Members of his Cabinet and party deputies tried this Wednesday night to convince him of the futility of entrenching
Conservative ministers finally lost confidence in Boris Johnson and called for the resignation of the head of the United Kingdom Government, who was still resisting on Wednesday night in his official Downing Street residence. Sajid Javid, who resigned the day before to continue as head of the Ministry of Health, issued the “enough is enough” signal in a devastating speech in Parliament in Westminster. The majority of conservative parliamentarians supported the revolt, which gave way to various maneuvers to overthrow their leader and chief executive.

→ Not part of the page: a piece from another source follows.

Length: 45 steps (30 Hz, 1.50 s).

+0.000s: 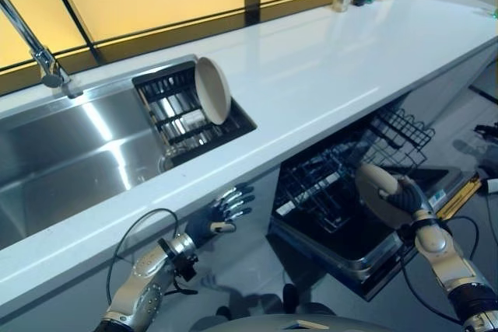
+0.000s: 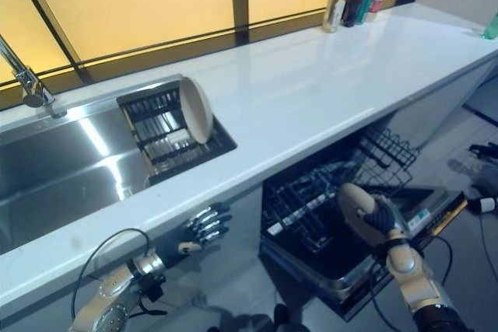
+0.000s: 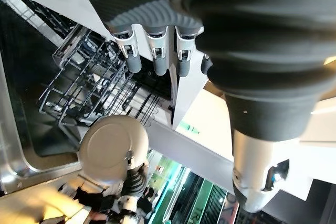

Johnson lost support minute by minute since Rishi Sunak and Sajid Javid delivered the Economy and Health portfolios the previous day, respectively. Twenty-four hours later, about 40 resignations from government posts are recorded, with at least three ministries without staff at the level of the Secretary of State. At the same time, a majority of deputies finally withdrew confidence in the ‘premier’ after nearly a week of lies and misinformation about Johnson’s relationship with his political ally and alleged sexual predator, Chris Pincher.
Even so, Downing Street sources indicated to the British media on Wednesday night that Johnson is not willing to give up and “wants to continue fighting.” And in a surprising change of direction, revealed by the BBC, the prime minister fired Michael Gove from the cabinet, responsible until now for the regional economic leveling strategy, among other ministerial portfolios, and his lieutenant in the Brexit referendum campaign, from 2016.
Earlier, a delegation of cabinet members descended on Downing Street in a coordinated effort to persuade the president to jump ship. The scene brought to mind the last hours of Margaret Thatcher at the head of the Government, almost 32 years ago. The ‘Iron Lady’ ‘decided to confront the ministers one by one, convinced that she would thus ensure her support in the battle against her leadership, but the strategy backfired. The prime minister who gave three electoral victories to the Conservative Party, between 1979 and 1987, left the famous London residence in tears on November 28, 1990.
This Wednesday, ‘The Telegraph’, the newspaper where Johnson worked before entering the Government, reproduced an old edition of the tabloid ‘Daily Express’ in tribute to the Thatcher decade. “What have you done?” questions the cover of the historic issue, which was shared by the Prime Minister’s supporters, according to the conservative daily’s political correspondent, Ben Riley-Smith. The Tory president apparently adopted the strategy of his predecessor and attended to his ministers individually, fighting until the last moment with the ministerial team that went to Downing Street demanding his resignation.
But Johnson resisted at the last minute in his position. “I will continue with my work. I have a responsibility to comply with the 2019 manifesto, even if there are many people who want to try to bring me down, “he defiantly told the House of Commons mixed committee, which questioned him for two hours in a session that usually marks the end of each semester. parliamentary. He also rejected proposals for resignations that were thrown at him in the prime minister’s question session, which is held every Wednesday. “With the economic pressure that the country is suffering, with Europe at war, this is not the time to retire, but to continue working,” he reiterated.
The chairman of the committee, Conservative Bernard Jenkin, extracted from the prime minister the apparent promise that he would dissolve parliament and call early elections if the parliamentary group withdrew its support. “It’s not going to happen unless people ignore the principle that history teaches us that respecting the electoral mandate is the best way to maintain political stability,” he said. In the same session he refused to answer the question that keeps the crisis in suspense: will Johnson resign if he loses the trust of his deputies?
The prime minister faces a defining moment in his three years as Conservative leader and head of the British government. He won a motion of no confidence last month, with 59% of the vote, and is in principle safe from a similar action until June 2023. But the influential parliamentary group is preparing to change the internal rules in the coming hours or weeks and intends to force a second vote of confidence before the summer holidays, which begin on July 21. You need the support of 52 Tory deputies to launch the motion of censure and that mark is already exceeded.
The prime minister faces the storm by recalling the “colossal mandate” that the electorate gave him in 2019 and in the morning he ironically noted that he has a large “supply of qualified personnel willing” to replace the squad of positions that have left the Government . Labor leader Keir Starmer compared the situation to a “sunken ship escaping from the rats”.